C5. Roundtable New Directions in the History of Public Health in the Nineteenth Century: Reflections on the Work of Christopher Hamlin Chair: Jacob Steere-Williams, College of Charleston David Barnes, University of Pennsylvania
Ian Burney, University of Manchester
Graham Mooney, Johns Hopkins University
Sarah Naramore, Northwest Missouri State University
Nicholas Bonneau, University of Maryland
This Roundtable brings together a range of scholars to consider new methods, questions, and sources for exploring the history of public health in the long nineteenth century. A sharp historiographical turn in the late 1990s saw historians move away from administrative and technical histories of public health towards a bottom-up revisionism that coalesced around the question: public health…but for whom?

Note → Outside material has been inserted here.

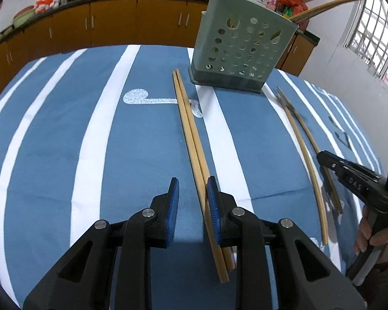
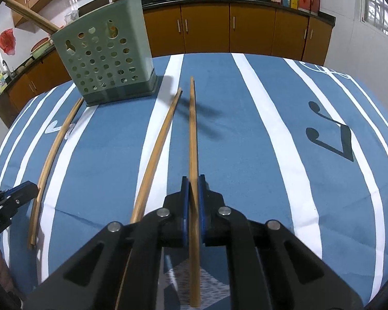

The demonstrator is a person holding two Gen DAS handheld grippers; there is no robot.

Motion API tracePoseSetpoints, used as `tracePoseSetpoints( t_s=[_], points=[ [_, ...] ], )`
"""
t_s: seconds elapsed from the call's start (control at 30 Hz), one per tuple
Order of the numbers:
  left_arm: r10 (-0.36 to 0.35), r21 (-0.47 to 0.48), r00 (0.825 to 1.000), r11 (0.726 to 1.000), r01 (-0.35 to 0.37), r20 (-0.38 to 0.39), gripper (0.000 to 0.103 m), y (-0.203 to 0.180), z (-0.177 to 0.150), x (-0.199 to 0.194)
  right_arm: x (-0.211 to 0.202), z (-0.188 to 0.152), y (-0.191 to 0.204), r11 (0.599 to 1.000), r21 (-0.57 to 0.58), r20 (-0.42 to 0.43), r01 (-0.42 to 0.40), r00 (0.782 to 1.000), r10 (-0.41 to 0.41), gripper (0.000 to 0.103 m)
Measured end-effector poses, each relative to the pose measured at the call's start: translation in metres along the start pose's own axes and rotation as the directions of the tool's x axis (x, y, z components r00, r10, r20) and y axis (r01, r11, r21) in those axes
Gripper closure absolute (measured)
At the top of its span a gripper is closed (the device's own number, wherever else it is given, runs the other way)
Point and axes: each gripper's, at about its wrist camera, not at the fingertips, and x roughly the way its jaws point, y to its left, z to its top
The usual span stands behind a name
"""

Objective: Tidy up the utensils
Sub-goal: 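Lower both grippers to the cloth and close each on a wooden chopstick, then lift both chopsticks upright and carry them over the green caddy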

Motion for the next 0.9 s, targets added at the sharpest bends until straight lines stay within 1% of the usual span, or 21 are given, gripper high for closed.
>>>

Long wedded to the idea that public health arose in the Global North in response to infectious disease crisis and ecological breakdowns caused by industrial capitalism, scholars began to ask new questions about surveillance, technocracy, and contested knowledge. More recently, historians of public health have worked to understand the global entanglements of western public health and the ways in which human and environmental disasters are bound with shifting ideas of the built and natural environments—urban and rural, local and global.

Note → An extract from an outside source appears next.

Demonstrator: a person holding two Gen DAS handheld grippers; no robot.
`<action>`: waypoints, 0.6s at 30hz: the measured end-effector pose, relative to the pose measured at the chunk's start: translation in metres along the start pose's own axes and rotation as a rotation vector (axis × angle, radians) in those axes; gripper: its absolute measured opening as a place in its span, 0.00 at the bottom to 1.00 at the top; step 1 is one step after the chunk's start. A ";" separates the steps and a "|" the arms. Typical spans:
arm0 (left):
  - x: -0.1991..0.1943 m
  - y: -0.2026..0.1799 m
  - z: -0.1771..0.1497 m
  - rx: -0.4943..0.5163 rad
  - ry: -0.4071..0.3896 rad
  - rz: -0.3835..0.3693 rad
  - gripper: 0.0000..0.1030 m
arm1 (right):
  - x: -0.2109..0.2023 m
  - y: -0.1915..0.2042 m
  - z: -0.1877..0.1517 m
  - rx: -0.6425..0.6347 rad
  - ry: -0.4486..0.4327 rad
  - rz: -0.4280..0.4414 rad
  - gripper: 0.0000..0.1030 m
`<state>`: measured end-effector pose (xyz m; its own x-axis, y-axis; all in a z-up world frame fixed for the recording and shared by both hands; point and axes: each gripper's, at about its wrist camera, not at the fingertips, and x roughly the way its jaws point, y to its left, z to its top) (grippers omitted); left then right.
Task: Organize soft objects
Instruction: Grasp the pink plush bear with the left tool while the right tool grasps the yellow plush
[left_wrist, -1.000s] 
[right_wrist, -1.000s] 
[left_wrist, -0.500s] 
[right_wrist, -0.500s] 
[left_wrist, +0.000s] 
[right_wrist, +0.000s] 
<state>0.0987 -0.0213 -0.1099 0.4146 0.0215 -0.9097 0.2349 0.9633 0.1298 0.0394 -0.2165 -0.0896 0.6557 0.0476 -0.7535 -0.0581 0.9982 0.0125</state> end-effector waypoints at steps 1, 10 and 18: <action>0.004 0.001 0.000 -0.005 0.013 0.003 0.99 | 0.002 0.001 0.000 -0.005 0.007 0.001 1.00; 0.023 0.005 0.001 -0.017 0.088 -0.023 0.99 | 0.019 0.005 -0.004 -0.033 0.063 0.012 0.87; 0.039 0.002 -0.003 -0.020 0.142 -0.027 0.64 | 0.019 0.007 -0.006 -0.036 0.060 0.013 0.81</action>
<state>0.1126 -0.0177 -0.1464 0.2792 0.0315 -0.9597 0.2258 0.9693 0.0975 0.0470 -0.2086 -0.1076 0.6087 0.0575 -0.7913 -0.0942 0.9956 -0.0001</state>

Our launching point is a reconsideration of the breadth and impact of the work of Christopher Hamlin, who has done more than anyone in the last thirty years to push historiographical boundaries in this field. We bring together scholars at various career stages who have been influenced by Hamlin’s work to engage in a conversation about where the history of nineteenth-century public health stands today and where it is heading in the future. While scholarly attention has increasingly shifted to the twentieth century in the past two decades, there is a growing consensus—particularly as a result of the COVID-19 pandemic—that we still have much to learn about the global development of public health in the age of industrialization, imperialism, and the birth of laboratory medicine. Topics in this forum cover the gamut of Hamlin’s influence, including new work in the history of disease (Jacob Steere-Williams), epistemology and politics (David Barnes), forensic medicine (Ian Burney), health and nationalism (Sarah Naramore), surveillance technology (Graham Mooney) and public health and demography (Nicholas Bonneau).

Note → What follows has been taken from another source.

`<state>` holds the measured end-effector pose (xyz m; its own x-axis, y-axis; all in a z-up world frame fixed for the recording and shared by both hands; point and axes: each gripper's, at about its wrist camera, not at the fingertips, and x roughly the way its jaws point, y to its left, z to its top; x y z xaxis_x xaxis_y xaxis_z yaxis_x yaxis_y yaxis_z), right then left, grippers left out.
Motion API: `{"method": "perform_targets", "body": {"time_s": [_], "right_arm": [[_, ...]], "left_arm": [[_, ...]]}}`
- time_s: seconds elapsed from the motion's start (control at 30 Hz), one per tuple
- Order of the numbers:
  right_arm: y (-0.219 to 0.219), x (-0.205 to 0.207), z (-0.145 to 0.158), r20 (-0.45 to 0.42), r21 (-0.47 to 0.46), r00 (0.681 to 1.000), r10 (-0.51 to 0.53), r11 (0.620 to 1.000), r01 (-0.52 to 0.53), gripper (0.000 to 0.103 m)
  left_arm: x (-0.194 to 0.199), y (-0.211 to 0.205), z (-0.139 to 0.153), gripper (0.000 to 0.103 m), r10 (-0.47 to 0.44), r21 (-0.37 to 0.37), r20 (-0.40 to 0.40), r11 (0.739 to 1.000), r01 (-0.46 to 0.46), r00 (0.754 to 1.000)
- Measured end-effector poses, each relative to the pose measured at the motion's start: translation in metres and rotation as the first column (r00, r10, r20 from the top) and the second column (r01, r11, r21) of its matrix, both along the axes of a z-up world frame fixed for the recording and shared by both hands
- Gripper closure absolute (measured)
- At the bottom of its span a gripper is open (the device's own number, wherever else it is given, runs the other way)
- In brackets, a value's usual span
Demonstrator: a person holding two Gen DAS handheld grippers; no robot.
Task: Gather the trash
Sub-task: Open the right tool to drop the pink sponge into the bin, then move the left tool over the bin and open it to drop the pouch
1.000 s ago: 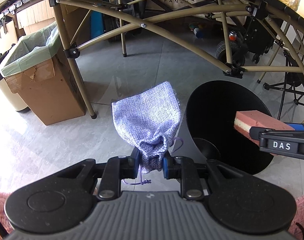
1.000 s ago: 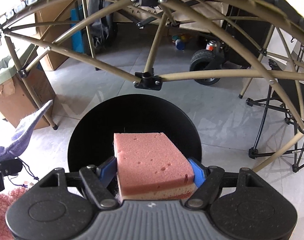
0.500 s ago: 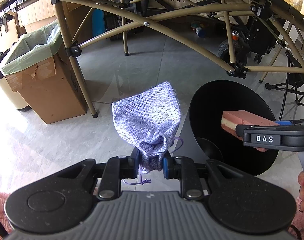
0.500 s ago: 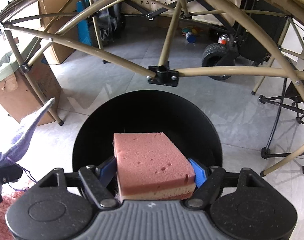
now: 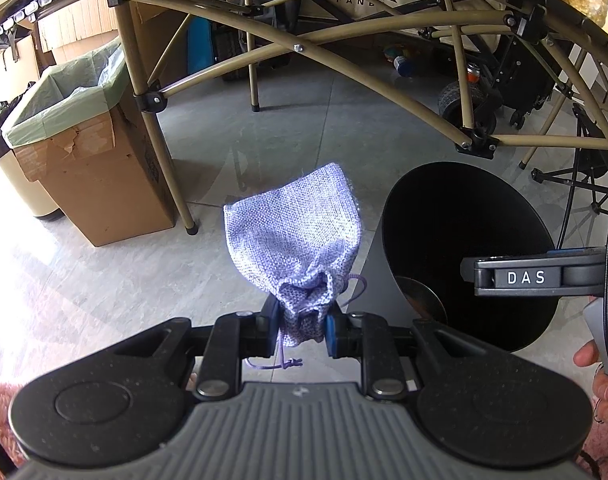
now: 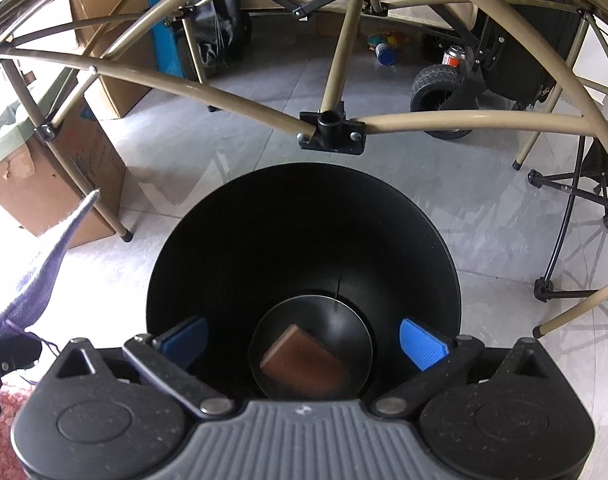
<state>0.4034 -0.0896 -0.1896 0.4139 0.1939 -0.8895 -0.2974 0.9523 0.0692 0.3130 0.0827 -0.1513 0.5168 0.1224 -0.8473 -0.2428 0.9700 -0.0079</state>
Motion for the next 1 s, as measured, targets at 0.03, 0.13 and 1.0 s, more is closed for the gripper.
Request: {"method": "perform_targets", "body": {"time_s": [0.03, 0.13, 1.0], "right_arm": [[0.000, 0.000, 0.000, 0.001, -0.001, 1.000, 0.002, 1.000, -0.002, 0.000], [0.002, -0.001, 0.001, 0.001, -0.002, 1.000, 0.009, 1.000, -0.009, 0.000], [-0.043, -0.022, 0.033, 0.107, 0.042, 0.993, -0.043, 0.998, 0.039, 0.000]], "left_arm": [[0.000, 0.000, 0.000, 0.081, 0.000, 0.000, 0.000, 1.000, 0.000, 1.000], [0.000, 0.000, 0.000, 0.081, 0.000, 0.000, 0.000, 1.000, 0.000, 1.000], [-0.003, -0.038, 0.020, 0.081, -0.114, 0.066, 0.067, 0.992, 0.109, 0.991]]}}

1: To engage with new theoretical and methodological approaches in the history of 19th century public health
2: To push historiographical boundaries in studying 19th century public health by bringing together a wide-range of scholars from different institutions and at various career stages.
3: To provide new insight on sources, teaching methods, and topics for understanding the contemporary relevance of 19th century public health.